An elegy in advance for our shorelines

Just finished Elizabeth Rush’s amazing book Rising: Dispatches from the New American Shore. A climate change book but not laden with scientific explanations—it’s more of an elegy for places we’ve lost and places we’re about to lose in this next Meltwater Pulse.

We’re already far down that road in Louisiana, in Florida, in the New York City area, in the San Francisco Bay area, and the human cost of the inevitable organized retreat the the will be not only inimpact the loss of property and the relocation of infrastructure, but in the mourning of those places we know and love and will not be able to take care of: beaches and wetlands, towns and cities, and for tens of millions of Americans, home.

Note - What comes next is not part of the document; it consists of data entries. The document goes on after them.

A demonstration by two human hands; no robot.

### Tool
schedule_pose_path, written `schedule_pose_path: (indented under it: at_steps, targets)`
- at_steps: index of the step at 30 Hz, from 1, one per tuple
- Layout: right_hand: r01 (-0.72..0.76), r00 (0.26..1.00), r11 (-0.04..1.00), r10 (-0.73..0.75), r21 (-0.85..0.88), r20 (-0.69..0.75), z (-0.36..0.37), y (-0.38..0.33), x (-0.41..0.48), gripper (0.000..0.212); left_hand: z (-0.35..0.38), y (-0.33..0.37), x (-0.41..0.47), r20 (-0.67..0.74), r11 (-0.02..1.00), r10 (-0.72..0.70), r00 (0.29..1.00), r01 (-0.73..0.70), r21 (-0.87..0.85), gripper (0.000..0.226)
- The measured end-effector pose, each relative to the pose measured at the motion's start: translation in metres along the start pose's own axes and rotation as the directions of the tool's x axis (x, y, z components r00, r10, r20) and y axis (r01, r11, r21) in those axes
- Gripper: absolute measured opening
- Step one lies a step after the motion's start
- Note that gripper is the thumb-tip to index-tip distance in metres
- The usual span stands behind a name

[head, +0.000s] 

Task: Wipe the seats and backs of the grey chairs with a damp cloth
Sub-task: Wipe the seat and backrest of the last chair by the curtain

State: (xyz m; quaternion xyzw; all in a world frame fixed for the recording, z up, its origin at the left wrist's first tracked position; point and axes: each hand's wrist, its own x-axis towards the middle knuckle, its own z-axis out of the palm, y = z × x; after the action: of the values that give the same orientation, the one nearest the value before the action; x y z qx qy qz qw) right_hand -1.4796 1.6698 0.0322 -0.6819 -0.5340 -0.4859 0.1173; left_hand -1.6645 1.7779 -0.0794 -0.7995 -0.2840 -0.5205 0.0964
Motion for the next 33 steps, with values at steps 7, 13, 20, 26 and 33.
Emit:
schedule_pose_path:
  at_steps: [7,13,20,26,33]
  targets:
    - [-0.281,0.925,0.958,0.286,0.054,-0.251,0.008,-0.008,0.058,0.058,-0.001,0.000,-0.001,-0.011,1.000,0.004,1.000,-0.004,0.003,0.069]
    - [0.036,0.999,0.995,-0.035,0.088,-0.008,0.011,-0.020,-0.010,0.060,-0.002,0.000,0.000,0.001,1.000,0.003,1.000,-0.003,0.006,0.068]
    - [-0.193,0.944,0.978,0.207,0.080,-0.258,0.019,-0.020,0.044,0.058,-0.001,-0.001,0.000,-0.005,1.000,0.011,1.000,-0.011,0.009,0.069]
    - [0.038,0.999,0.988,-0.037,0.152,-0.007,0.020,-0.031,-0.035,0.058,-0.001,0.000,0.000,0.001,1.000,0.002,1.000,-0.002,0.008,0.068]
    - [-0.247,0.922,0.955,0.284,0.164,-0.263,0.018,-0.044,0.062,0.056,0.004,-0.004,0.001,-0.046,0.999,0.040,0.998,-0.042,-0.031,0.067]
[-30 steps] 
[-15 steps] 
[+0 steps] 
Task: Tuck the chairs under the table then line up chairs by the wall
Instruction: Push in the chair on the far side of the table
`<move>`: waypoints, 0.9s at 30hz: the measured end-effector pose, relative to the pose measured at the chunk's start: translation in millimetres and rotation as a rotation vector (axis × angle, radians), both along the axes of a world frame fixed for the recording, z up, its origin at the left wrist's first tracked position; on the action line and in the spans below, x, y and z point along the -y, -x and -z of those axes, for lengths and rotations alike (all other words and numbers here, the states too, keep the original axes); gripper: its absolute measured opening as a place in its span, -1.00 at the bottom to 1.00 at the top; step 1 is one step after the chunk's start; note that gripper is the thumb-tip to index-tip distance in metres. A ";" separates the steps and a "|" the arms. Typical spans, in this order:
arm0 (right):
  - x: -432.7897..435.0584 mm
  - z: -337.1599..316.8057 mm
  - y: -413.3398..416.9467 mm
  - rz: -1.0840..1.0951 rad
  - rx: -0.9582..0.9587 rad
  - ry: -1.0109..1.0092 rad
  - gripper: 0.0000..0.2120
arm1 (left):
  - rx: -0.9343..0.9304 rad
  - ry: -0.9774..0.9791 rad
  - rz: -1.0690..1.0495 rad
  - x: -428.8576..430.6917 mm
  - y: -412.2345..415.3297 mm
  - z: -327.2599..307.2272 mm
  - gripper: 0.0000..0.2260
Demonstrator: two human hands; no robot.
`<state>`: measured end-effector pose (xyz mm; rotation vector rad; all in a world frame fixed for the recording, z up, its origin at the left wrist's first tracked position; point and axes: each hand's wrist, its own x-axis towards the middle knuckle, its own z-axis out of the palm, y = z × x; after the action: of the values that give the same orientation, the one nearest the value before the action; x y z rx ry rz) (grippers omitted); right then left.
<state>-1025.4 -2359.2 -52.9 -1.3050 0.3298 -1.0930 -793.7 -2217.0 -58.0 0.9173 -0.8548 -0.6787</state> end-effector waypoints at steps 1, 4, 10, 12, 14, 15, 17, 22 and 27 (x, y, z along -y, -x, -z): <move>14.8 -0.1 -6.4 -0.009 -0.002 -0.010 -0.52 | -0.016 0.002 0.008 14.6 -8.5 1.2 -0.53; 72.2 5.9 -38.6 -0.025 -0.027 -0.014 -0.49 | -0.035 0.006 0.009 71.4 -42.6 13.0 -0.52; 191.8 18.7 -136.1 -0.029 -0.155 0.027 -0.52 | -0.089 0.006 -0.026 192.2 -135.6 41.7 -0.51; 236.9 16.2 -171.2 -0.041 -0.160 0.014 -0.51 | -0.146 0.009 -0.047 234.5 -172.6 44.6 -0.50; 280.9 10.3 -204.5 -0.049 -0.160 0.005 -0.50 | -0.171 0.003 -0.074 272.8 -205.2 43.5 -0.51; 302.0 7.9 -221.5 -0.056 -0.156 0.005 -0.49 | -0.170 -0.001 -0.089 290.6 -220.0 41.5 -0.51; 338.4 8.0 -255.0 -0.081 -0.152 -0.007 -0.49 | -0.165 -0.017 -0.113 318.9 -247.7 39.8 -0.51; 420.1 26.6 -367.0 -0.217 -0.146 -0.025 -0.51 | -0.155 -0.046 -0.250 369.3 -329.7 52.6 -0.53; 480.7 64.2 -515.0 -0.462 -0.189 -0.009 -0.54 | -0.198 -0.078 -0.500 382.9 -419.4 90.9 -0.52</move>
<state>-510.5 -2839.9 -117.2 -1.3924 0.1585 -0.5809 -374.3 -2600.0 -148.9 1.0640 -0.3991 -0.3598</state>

We tend to think in human periods of the five generations we know (grandparents, parents, us, children, grandchildren) or in financial terms (30 years mortgages) or political cycles (4 year presidential terms, 6 years Senate terms); the earth has a different ebb and flow, and we’re about to be flooded out not with gradual rise over centuries as we’ve been telling ourselves, but in a short pulse of melting ice. The world has been here before and scientists know exactly what’s coming, and coming quickly. While we’re in the phase of desperately trying to buy some time, this book is well worth reading so we can start to make peace with the future we have cast for ourselves and our children. Highly recommended.